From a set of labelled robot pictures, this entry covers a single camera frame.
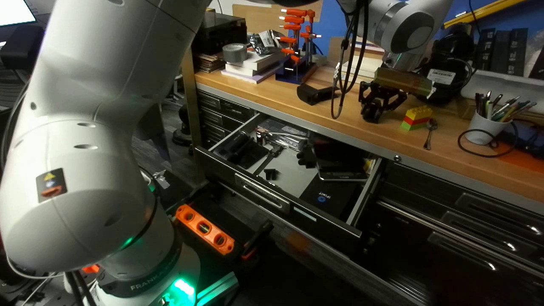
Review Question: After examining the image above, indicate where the black metal drawer cabinet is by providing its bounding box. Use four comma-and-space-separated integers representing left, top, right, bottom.
199, 90, 544, 306

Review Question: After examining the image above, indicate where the black bracket object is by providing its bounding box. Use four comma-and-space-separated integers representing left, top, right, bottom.
297, 84, 336, 106

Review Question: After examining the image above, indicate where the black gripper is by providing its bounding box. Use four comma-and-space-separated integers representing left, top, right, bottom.
358, 82, 408, 123

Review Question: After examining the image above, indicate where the white storage bin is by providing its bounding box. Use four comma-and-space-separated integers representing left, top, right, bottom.
460, 70, 544, 114

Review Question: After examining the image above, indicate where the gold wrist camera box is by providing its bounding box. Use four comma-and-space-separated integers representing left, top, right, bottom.
374, 68, 433, 97

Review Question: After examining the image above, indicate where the colourful toy brick stack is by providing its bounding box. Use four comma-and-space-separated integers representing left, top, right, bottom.
399, 106, 433, 131

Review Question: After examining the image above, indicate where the grey duct tape roll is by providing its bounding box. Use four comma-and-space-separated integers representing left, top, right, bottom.
222, 43, 246, 65

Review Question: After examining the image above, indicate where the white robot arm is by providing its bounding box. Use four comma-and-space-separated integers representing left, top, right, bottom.
1, 0, 210, 306

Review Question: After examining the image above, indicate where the black label printer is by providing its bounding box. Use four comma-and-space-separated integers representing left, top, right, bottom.
421, 34, 474, 106

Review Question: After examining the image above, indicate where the black electronics box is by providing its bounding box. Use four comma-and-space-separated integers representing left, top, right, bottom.
192, 12, 246, 55

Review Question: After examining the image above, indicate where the red handled hex key set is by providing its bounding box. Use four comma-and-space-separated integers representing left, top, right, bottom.
275, 9, 316, 85

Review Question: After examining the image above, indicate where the yellow handled tool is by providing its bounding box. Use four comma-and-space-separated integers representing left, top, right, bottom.
442, 0, 527, 29

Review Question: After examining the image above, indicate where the tool drawer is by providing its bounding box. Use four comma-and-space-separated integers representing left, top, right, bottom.
197, 114, 380, 238

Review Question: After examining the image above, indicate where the black cable loop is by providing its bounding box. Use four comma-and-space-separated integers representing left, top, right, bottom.
455, 121, 520, 160

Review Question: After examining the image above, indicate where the white pen cup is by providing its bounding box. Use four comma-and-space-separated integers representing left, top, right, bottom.
465, 114, 506, 145

☆ ☆ ☆ ☆

Problem to work on. Transcribe the records above verbatim. Do not carry over any picture.

Exercise response.
From a set of labelled robot pictures, this entry covers a single camera frame.
Review Question: After examining the image above, indicate where the black metal drawer cabinet is by providing its bounding box. Use four comma-and-space-separated integers representing left, top, right, bottom.
199, 90, 544, 306

Review Question: After examining the image above, indicate where the black bracket object is by providing its bounding box. Use four comma-and-space-separated integers representing left, top, right, bottom.
297, 84, 336, 106

Review Question: After examining the image above, indicate where the black gripper is by providing its bounding box. Use four comma-and-space-separated integers representing left, top, right, bottom.
358, 82, 408, 123

Review Question: After examining the image above, indicate where the white storage bin is by providing its bounding box. Use four comma-and-space-separated integers representing left, top, right, bottom.
460, 70, 544, 114

Review Question: After examining the image above, indicate where the gold wrist camera box is by providing its bounding box. Use four comma-and-space-separated integers representing left, top, right, bottom.
374, 68, 433, 97

Review Question: After examining the image above, indicate where the colourful toy brick stack is by providing its bounding box. Use four comma-and-space-separated integers representing left, top, right, bottom.
399, 106, 433, 131

Review Question: After examining the image above, indicate where the grey duct tape roll is by providing its bounding box. Use four comma-and-space-separated integers representing left, top, right, bottom.
222, 43, 246, 65

Review Question: After examining the image above, indicate where the white robot arm is by providing its bounding box. Use four comma-and-space-separated integers representing left, top, right, bottom.
1, 0, 210, 306

Review Question: After examining the image above, indicate where the black label printer is by providing its bounding box. Use four comma-and-space-separated integers representing left, top, right, bottom.
421, 34, 474, 106

Review Question: After examining the image above, indicate where the black electronics box is by providing its bounding box. Use four comma-and-space-separated integers representing left, top, right, bottom.
192, 12, 246, 55

Review Question: After examining the image above, indicate where the red handled hex key set is by providing its bounding box. Use four comma-and-space-separated integers representing left, top, right, bottom.
275, 9, 316, 85

Review Question: After examining the image above, indicate where the yellow handled tool is by providing its bounding box. Use four comma-and-space-separated integers representing left, top, right, bottom.
442, 0, 527, 29

Review Question: After examining the image above, indicate where the tool drawer is by providing its bounding box. Use four comma-and-space-separated integers representing left, top, right, bottom.
197, 114, 380, 238

Review Question: After examining the image above, indicate where the black cable loop is by providing its bounding box. Use four comma-and-space-separated integers representing left, top, right, bottom.
455, 121, 520, 160

Review Question: After examining the image above, indicate where the white pen cup is by providing its bounding box. Use four comma-and-space-separated integers representing left, top, right, bottom.
465, 114, 506, 145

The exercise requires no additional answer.